Leskov's genius lies in the modesty of his narrators, their helplessness before the art of narrative. One character speaks of a storyteller's "complete frankness, which he was obviously quite unable to abandon." "There was no special story," a narrator will say, before falling into a lengthy narrative. One character complains that another "started telling me an enormous story"—as if the size of the story was not a choice of the storyteller.
Subjects that even a kindred 19th-century storyteller like Heinrich von Kleist or Giovanni Verga would burnish for human interest and high moral passion get wonderfully clouded in Leskov's telling.
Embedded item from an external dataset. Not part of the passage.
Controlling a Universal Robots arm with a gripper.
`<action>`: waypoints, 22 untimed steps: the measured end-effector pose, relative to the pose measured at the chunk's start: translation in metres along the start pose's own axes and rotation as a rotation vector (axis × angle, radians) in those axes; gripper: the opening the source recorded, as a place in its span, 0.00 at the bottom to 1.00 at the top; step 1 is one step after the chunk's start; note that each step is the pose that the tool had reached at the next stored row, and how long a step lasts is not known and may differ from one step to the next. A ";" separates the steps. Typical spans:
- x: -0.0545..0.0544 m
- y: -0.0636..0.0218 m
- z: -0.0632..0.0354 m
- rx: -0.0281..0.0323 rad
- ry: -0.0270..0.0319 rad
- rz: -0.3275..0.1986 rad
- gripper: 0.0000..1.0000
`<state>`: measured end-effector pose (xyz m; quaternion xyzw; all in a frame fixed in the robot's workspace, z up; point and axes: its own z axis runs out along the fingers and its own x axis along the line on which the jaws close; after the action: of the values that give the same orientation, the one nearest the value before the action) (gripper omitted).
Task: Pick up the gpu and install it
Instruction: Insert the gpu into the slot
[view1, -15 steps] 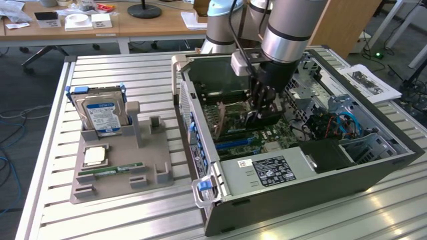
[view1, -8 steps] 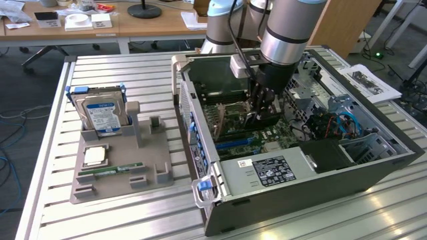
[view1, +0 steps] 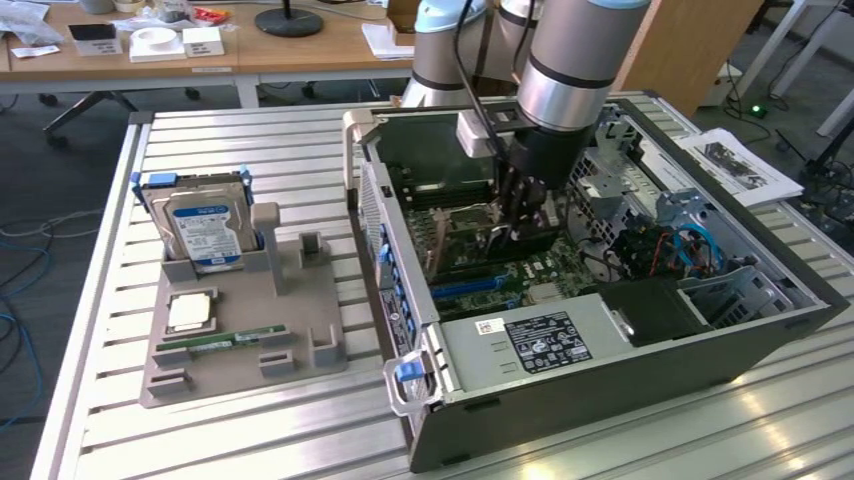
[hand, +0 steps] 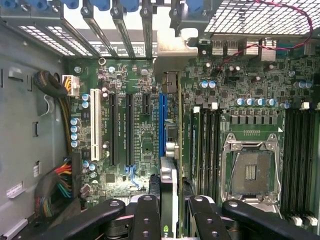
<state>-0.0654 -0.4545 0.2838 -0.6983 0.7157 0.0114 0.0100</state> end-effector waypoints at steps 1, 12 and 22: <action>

Consider "Singlemind," the story of a cross-country courier who, reading the Bible between towns, becomes a kind of self-taught saint, a stubbornly honest man who improbably rises, becoming a sheriff and finally a decorated nobleman. The whole thing seems like a joke. But not a joke with a point.
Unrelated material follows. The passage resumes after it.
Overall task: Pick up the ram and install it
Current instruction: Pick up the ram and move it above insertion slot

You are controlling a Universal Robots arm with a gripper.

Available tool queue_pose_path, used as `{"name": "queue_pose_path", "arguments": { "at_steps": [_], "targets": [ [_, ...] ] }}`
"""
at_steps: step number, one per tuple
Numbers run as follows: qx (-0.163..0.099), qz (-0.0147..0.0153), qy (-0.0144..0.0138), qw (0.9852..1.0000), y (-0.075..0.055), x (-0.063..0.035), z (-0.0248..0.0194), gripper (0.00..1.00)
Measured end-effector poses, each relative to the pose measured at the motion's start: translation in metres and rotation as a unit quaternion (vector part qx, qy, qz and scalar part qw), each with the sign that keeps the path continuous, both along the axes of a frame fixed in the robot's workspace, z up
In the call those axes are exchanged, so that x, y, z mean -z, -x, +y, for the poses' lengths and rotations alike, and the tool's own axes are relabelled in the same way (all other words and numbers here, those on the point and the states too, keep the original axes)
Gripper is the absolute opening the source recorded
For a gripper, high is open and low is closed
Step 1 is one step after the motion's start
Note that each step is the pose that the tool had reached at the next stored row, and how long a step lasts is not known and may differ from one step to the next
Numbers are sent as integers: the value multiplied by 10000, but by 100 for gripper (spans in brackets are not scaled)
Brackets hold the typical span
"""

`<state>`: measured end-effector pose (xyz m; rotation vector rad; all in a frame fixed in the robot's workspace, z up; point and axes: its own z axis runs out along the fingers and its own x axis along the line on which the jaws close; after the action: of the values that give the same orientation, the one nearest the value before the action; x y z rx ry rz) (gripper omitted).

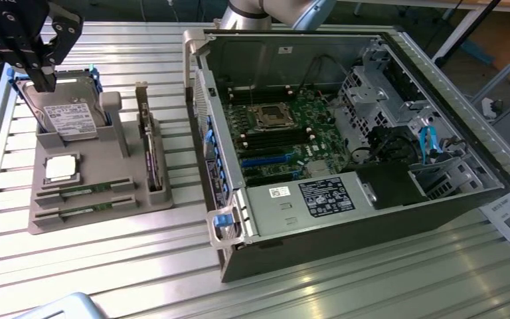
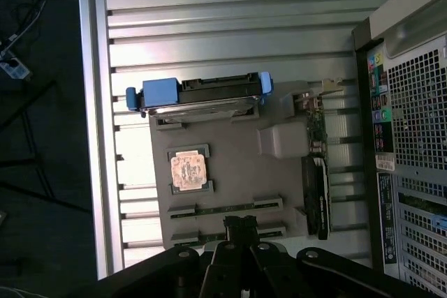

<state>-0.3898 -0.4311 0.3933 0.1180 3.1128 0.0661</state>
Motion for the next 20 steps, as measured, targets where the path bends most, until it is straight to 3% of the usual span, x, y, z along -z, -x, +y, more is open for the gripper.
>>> {"name": "queue_pose_path", "arguments": {
  "at_steps": [6, 12, 20],
  "targets": [
    [-28, 0, 0, 10000, 0, 0, 0, 10],
    [-249, -1, 0, 9997, -4, 1, -3, 10],
    [-796, 0, 0, 9968, -18, 0, -3, 10]
  ]
}}
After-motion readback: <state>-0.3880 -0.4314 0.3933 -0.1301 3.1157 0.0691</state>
Leskov's greatest ambition was to write "stories of righteous men"—not because he was Pollyanna-ish, but because he resisted (and resented) the closure of satire. Insofar as he refused to clarify his politics, or at least was wounded by being labeled (as right-wing), he stood up for the jolliness of muddledom, and equated confusion with innocence.

Thus his love of escapist, desperately lighthearted writers like Laurence Sterne and Miguel de Cervantes. Leskov would be digressive, critics be damned. He tried to brand what he was doing—calling it a "novelistic chronicle," or an "expanded view of the memoir form." As early as 1877 he was defending his style, whatever it might be called, as being "more alive, or, better, more earnest than depicting scenes, in the grouping of which, even in such masters as Walter Scott, the forcing is obvious—which is what simple people mean when they say, 'It happened just like in a novel.'"
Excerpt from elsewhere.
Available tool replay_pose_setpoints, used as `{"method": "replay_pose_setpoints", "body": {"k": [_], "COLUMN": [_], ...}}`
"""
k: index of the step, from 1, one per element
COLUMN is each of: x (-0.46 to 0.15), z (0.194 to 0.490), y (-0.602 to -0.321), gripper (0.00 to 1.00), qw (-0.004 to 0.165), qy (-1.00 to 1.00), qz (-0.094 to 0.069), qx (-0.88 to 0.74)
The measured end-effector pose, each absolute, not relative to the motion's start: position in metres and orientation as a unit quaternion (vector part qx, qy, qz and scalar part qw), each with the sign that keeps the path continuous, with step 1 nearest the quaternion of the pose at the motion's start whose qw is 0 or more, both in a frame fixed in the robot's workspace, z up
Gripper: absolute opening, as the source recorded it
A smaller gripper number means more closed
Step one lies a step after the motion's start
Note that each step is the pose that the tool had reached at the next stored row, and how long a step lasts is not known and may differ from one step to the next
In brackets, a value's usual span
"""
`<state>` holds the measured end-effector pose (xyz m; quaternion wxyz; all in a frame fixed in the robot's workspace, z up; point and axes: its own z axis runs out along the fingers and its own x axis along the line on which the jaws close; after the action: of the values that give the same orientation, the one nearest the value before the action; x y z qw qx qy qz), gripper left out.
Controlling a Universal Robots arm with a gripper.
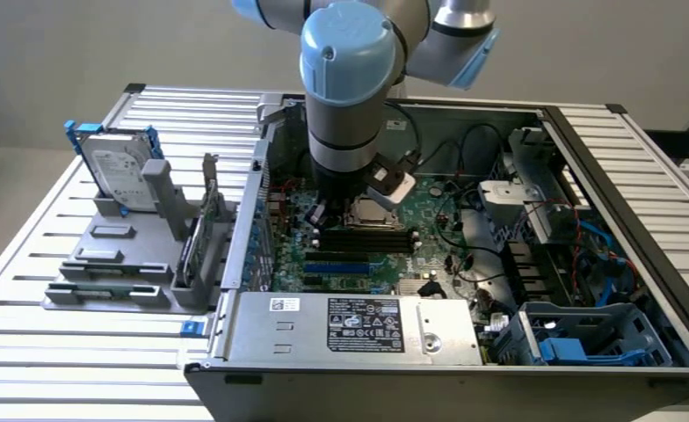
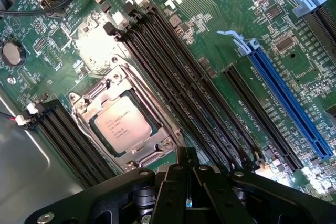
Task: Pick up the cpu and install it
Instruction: 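Install the first cpu locking lever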
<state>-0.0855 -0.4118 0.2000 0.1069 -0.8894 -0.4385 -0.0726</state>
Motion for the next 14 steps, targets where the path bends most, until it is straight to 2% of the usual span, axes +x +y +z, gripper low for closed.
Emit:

One review of Pevear and Volokhonsky's fresh translation of Leskov, The Enchanted Wanderer, declared that "There is no point in summarizing the plots of these stories." But I want to try to provide a sample.
The story "Deathless Golovan" begins with a meditation on the eponymous Golovan's epithet, which the narrator admits not really understanding—"because in my childhood I didn't think about it." The narrator then relates a vivid childhood memory, when Golovan, a neighbor, saved him from a rabid dog. This will be the narrator's last first-person account of Golovan. Persevering on hearsay, spun and shifted from every possible angle, the narrator next describes Golovan—a brawny man, with a limp. His house and family are described in detail, with special emphasis on Pavla, a woman known as "Golovan's sin." Then Golovan's dairy business is detailed, as are the "spitting blankets" woven by his female relatives. The narrator wonders where Golovan got his yarn. Next we learn of Golovan's career as a giver of advice. Finally the epithet of "deathless" gets some explanation, stemming from Golovan's fearless ministrations during a plague. Then a herdsman's assistant named Panka is introduced. Panka, we learn, doesn't have very warm clothes, and we spend a chilly night with him as he tries to sleep by a riverbank. He's awakened by a man walking on the water. To explain this ghostly occurrence, we get a dollop of gossip concerning the recent death of a hated bishop. But then Panka realizes it is merely Golovan, crossing the water on a flimsy raft. Note that we have not yet been introduced to any unifying plot conflict. This is a Leskov story, a monument to its own misshapen massiveness.
Leskov succeeds or fails on terms alien to my own critical conversation. As a teacher of fiction writing, I have again and again emphasized scenes and scenic conflict, but have been at a loss to explain something harder: a talent for the tissue of narration, the scarf of story. I think I am not alone in being constantly reawakened by mavericks like Leskov—Thomas Bernhard, W. G. Sebald, and Javier Marías have commanded so much attention precisely because they flow so widely outside the ditch of conventional scenic structure. Maybe that kind of writing is inimitable, unteachable. But I am going to try teaching Leskov in my next workshop. I hope others do too.